» EXERCISE DIRECTIONS: Below this line is a set of entries; quote exactly the lines from the line that contains "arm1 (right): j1" to the line that contains "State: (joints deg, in", both lines included.

Extracted records
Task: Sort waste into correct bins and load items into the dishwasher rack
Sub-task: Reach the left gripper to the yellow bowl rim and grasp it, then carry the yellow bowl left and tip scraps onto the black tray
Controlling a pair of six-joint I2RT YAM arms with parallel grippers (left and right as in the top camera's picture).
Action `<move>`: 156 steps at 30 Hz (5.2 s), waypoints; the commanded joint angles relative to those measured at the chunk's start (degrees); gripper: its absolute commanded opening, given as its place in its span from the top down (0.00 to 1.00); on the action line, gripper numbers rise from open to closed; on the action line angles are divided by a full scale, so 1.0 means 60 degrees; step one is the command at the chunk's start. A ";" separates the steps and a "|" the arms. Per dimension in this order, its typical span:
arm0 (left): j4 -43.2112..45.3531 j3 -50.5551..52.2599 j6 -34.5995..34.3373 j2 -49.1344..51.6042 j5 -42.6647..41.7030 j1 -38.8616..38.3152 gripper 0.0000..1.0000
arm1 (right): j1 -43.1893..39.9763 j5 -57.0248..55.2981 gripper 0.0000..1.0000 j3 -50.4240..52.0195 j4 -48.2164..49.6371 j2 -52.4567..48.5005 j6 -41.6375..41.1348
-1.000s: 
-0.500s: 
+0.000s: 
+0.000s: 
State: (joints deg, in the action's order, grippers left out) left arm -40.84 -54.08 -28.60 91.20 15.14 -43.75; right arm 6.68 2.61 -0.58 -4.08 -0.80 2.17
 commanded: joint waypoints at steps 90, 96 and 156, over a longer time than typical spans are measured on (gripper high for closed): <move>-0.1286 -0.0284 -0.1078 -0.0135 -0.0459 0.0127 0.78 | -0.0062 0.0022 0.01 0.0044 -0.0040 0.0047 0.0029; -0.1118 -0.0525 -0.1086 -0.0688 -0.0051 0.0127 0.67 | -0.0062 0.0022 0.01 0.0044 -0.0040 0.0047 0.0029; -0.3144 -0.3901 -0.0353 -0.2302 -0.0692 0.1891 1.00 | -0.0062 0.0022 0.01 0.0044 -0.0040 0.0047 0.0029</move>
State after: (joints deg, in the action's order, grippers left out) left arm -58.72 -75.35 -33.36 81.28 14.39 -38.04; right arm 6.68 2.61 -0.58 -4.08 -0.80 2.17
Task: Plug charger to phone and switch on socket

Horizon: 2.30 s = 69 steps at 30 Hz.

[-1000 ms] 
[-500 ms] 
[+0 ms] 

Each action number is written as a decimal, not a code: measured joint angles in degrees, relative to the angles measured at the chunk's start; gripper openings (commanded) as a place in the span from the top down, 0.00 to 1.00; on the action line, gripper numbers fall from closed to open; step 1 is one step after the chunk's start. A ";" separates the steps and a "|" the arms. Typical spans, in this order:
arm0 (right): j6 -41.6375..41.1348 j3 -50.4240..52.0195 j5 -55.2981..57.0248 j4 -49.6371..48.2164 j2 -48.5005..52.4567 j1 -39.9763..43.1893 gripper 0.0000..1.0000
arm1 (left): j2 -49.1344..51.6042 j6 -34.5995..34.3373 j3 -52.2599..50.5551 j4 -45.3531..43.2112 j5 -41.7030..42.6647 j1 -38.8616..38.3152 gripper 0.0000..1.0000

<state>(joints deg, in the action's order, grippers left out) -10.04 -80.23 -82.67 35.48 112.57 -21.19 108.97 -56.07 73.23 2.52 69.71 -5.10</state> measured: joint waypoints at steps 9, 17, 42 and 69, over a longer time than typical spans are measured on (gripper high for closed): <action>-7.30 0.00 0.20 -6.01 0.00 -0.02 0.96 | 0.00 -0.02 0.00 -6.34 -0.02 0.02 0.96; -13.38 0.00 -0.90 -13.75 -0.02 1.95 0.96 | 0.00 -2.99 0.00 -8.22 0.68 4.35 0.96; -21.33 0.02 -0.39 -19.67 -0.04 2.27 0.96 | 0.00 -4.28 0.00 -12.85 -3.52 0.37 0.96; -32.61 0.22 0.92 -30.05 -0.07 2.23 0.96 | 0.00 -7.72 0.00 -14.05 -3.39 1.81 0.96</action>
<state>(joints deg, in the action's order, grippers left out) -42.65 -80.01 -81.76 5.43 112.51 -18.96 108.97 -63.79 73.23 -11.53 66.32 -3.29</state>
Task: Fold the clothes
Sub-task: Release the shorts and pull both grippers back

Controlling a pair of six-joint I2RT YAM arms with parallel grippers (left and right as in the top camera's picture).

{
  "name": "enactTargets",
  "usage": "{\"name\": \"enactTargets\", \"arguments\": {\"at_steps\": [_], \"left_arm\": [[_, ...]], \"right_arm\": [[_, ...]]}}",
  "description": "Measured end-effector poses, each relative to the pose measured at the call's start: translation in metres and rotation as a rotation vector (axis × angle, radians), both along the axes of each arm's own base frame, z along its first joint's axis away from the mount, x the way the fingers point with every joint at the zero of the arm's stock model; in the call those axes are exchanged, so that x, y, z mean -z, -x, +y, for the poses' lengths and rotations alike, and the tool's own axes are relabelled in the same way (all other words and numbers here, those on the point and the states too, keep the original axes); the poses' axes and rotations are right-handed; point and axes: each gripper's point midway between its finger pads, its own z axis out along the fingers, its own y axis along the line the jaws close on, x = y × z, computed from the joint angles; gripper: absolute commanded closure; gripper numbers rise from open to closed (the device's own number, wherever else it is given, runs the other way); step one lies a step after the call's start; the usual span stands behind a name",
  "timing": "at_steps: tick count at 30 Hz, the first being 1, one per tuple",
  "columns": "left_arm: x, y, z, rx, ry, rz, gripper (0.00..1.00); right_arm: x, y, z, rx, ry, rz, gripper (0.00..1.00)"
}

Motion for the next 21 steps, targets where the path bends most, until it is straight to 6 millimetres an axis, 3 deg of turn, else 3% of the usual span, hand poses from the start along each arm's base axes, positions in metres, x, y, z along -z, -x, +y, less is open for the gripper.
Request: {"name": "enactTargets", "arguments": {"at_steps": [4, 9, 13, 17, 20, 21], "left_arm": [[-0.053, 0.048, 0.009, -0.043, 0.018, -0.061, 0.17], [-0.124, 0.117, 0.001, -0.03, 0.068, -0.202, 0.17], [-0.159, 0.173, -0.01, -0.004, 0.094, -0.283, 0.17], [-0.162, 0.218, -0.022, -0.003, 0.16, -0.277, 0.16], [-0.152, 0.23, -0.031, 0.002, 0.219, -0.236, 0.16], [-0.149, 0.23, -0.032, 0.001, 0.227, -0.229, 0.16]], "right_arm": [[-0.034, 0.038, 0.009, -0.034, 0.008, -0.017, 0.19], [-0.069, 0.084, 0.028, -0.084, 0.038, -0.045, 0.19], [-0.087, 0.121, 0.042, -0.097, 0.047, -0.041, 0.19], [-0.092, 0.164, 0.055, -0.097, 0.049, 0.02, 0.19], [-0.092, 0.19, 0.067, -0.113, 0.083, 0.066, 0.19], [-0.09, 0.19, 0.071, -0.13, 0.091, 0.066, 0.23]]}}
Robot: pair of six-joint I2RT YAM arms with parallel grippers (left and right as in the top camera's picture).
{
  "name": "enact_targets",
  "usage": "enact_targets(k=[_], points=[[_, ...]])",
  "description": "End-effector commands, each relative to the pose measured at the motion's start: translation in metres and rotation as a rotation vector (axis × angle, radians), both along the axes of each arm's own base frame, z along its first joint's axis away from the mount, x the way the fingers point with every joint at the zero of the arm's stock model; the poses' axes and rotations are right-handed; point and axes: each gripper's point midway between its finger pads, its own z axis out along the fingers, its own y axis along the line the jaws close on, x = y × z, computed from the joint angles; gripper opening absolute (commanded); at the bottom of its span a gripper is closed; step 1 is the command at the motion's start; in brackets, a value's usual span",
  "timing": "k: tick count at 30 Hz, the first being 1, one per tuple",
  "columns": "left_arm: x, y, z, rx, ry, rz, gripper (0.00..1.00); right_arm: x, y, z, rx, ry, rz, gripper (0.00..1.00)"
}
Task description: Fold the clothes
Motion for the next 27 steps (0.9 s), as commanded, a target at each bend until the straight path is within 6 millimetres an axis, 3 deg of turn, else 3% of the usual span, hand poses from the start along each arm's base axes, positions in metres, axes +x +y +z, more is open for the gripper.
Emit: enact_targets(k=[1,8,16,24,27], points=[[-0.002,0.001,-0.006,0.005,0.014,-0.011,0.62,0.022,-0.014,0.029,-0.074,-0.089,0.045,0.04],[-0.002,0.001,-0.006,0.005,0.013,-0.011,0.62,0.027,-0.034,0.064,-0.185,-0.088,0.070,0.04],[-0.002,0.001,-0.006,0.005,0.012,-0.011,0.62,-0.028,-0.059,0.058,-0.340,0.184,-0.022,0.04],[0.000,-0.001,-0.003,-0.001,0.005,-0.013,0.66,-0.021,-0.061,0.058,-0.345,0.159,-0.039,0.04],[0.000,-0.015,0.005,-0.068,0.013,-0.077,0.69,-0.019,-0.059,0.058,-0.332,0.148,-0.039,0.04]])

» ANSWER SPACE:
arm1 (right): j1 -43.1893..39.9763 j5 -57.0248..55.2981 gripper 0.0000..1.0000 j3 -50.4240..52.0195 j4 -48.2164..49.6371 j2 -52.4567..48.5005 j6 -41.6375..41.1348
-1.000s: 
-0.500s: 
+0.000s: 
+0.000s: 
State: (joints deg, in the action's order, grippers left out) left arm -40.84 -54.08 -28.60 91.20 15.14 -43.75; right arm 6.68 2.61 -0.58 -4.08 -0.80 2.17

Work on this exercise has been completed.